Tapatalk for the forums, EBay for spending money and you can't go past angry birds. 


----------



## Moreliavridis (May 2, 2011)

Tapa talk, eBay, checkers and angry birds.


----------



## snakeluvver (May 2, 2011)

I just got Whacka Monster for the ipad, my mum spent 3 hours playing it last night.


----------



## ezekiel86 (May 2, 2011)

global war anyone????????

anyone on global war ?????


----------



## Ambush (Aug 22, 2011)

Viber


----------



## vampstorso (Aug 22, 2011)

Speed Anatomy...and all the associated ones.
Makes studying fun..and...I actually do learn from them! hahaha


----------



## Andie (Aug 23, 2011)

All the usual popular games (angry birds, cut the rope, smurfs etc)
Any free military/weaponry/aircraft stuff I can find 
All the speed anatomy/bones ones.
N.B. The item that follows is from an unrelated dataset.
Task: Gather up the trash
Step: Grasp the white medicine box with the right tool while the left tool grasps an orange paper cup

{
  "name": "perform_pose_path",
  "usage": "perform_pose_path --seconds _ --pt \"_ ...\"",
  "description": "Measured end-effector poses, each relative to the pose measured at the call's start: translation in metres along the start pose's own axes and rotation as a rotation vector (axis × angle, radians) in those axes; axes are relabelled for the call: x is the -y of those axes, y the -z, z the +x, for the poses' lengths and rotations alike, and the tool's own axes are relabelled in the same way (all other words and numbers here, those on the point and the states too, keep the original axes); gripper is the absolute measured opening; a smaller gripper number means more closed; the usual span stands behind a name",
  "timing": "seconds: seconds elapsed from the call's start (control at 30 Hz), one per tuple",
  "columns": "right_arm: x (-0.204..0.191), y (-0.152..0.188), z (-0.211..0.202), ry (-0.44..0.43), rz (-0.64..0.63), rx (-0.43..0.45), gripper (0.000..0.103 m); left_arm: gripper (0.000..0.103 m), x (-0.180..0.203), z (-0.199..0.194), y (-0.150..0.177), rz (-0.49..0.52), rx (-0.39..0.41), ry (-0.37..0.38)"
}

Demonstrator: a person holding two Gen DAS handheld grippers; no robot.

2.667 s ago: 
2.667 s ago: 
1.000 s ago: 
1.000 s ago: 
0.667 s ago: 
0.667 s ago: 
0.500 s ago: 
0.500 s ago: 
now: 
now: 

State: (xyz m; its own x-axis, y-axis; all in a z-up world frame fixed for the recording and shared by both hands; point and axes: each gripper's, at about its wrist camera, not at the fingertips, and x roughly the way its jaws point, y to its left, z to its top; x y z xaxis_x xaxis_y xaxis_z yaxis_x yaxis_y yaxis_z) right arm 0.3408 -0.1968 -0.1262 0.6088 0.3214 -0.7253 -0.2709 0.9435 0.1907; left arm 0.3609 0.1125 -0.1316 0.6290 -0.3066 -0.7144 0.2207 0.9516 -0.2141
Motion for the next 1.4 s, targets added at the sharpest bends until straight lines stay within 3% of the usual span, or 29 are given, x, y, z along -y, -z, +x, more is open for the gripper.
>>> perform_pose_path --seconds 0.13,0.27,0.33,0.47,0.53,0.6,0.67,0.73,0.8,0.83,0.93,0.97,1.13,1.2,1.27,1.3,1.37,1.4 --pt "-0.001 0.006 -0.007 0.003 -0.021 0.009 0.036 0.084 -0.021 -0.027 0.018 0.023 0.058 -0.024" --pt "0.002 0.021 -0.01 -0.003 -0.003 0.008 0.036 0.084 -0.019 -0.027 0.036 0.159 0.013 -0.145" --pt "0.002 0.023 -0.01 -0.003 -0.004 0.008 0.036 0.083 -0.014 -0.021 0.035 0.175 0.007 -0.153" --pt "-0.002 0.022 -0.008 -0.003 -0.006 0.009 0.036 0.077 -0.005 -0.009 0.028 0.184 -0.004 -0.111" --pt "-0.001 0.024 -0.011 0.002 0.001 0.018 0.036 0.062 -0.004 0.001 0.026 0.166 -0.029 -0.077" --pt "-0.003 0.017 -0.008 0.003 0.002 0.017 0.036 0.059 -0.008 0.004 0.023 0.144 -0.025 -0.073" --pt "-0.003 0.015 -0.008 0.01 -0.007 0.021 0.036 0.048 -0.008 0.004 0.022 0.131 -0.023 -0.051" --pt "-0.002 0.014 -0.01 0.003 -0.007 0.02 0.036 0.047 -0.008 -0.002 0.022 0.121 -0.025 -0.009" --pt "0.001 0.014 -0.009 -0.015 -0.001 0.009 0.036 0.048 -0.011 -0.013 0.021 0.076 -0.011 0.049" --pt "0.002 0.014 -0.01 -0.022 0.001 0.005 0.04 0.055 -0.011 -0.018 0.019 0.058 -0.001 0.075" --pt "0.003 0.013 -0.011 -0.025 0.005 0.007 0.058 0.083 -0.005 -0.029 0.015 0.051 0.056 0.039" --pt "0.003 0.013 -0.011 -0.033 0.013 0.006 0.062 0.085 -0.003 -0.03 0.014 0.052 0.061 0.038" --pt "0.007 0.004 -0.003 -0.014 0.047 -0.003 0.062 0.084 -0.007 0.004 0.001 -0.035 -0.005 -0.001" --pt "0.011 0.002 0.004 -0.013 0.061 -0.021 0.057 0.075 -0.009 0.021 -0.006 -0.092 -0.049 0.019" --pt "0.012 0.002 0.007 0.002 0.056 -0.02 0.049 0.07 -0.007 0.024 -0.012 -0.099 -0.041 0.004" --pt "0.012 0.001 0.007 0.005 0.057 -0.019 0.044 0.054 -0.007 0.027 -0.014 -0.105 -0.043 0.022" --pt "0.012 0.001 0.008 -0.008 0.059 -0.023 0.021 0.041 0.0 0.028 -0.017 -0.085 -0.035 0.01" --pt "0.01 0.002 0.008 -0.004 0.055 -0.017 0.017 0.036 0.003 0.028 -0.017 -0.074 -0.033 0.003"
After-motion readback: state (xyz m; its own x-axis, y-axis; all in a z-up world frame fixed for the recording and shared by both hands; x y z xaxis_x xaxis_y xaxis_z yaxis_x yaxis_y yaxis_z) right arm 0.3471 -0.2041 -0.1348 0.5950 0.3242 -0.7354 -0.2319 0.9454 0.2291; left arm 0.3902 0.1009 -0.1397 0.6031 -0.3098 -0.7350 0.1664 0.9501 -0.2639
Oo and 3D brain is cool!
Photoshop express for cropping pics before I post them
Twitter/facebook/livejournal/tapatalk
ebay/paypal/amazon
Rowmote (love laying on the couch and controlling my computer!)
Movies - keeps track of my embarrassingly large collection of DVDs...
Hours Tracker- like a digital punchclock for the hours you work, works out daily/weekly pay etc. Can even email to yourself. Handy when the boss was a rip job!

Oh and of course the built in iPod for tv shows!
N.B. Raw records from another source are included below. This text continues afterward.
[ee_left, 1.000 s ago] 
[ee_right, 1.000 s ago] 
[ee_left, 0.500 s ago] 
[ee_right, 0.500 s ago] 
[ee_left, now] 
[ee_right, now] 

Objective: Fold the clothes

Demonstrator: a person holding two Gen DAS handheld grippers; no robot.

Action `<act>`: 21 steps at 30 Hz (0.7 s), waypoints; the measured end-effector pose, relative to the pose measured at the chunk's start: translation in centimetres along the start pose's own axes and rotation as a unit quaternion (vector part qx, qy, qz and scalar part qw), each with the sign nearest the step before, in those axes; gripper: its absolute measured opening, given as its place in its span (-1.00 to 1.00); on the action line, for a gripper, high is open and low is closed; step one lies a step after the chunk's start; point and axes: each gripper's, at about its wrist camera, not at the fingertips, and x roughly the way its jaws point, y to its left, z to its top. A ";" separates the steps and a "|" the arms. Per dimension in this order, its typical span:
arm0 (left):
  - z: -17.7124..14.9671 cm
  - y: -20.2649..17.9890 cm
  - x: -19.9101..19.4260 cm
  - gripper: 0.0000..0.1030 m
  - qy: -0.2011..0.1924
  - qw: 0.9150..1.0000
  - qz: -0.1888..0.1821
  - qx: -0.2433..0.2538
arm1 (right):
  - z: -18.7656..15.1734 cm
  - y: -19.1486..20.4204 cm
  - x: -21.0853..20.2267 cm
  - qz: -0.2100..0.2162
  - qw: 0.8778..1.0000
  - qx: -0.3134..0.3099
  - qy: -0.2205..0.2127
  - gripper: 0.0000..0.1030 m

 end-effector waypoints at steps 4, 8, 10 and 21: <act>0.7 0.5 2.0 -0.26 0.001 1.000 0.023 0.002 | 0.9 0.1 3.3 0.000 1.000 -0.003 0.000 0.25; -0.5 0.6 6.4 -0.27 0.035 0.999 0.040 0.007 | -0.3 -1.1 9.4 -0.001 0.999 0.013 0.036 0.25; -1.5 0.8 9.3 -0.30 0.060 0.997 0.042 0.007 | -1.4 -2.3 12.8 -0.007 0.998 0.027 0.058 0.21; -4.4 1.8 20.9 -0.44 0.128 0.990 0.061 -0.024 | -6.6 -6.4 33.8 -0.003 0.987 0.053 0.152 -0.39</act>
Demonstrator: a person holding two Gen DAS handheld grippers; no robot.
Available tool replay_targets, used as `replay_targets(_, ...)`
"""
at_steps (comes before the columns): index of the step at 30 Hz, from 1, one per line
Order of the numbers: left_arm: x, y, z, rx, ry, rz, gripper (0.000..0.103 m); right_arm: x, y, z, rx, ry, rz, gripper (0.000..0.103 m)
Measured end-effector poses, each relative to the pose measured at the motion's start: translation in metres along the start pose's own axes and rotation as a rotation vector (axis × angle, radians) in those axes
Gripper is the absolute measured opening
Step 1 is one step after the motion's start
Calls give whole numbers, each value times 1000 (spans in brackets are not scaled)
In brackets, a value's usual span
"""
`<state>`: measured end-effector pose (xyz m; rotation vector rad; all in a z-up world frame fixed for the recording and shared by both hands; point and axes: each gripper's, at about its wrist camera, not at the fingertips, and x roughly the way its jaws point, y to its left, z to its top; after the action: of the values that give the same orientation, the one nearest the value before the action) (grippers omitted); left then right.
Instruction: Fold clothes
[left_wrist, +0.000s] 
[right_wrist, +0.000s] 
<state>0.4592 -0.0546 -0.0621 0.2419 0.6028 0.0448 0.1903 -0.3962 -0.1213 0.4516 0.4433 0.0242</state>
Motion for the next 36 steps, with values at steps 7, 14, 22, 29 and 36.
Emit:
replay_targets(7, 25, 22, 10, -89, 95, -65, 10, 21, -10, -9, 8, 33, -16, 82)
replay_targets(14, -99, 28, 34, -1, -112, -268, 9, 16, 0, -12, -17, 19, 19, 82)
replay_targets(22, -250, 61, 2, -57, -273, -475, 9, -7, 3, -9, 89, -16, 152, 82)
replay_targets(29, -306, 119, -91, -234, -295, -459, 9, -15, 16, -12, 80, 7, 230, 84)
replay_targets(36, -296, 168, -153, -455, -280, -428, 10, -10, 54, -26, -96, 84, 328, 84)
yeah, I nearly went stir crazy without my phone for 2 weeks when I broke it...


----------



## frogboy77 (Aug 23, 2011)

saximus said:


> I have never found anything useful



if you download tapatalk it lets you automaticallly log onto your favourte forums such as aps, i've got it and recomend it...


----------



## Erebos (Aug 23, 2011)

ezekiel86 said:


> global war anyone????????
> 
> anyone on global war ?????


 
I play global war and I mob. Haha


----------



## shea_and_ruby (Aug 23, 2011)

some great app ideas! just download the istudiez one - cant remember who put it up but thanks! i also have that i love:

-BooksApp - you scan in all your books via barcode and it sorts them and downlaods all their info from google - super useful if studying something like teaching and english lit!
- flashlight
- sushi round (very addictive)
- abc/sbs news
- face book, of course 
- hanging with friends
- words with friends

will look at this tapatalk everyone has


----------



## hurcorh (Aug 23, 2011)

rack stare! haha


----------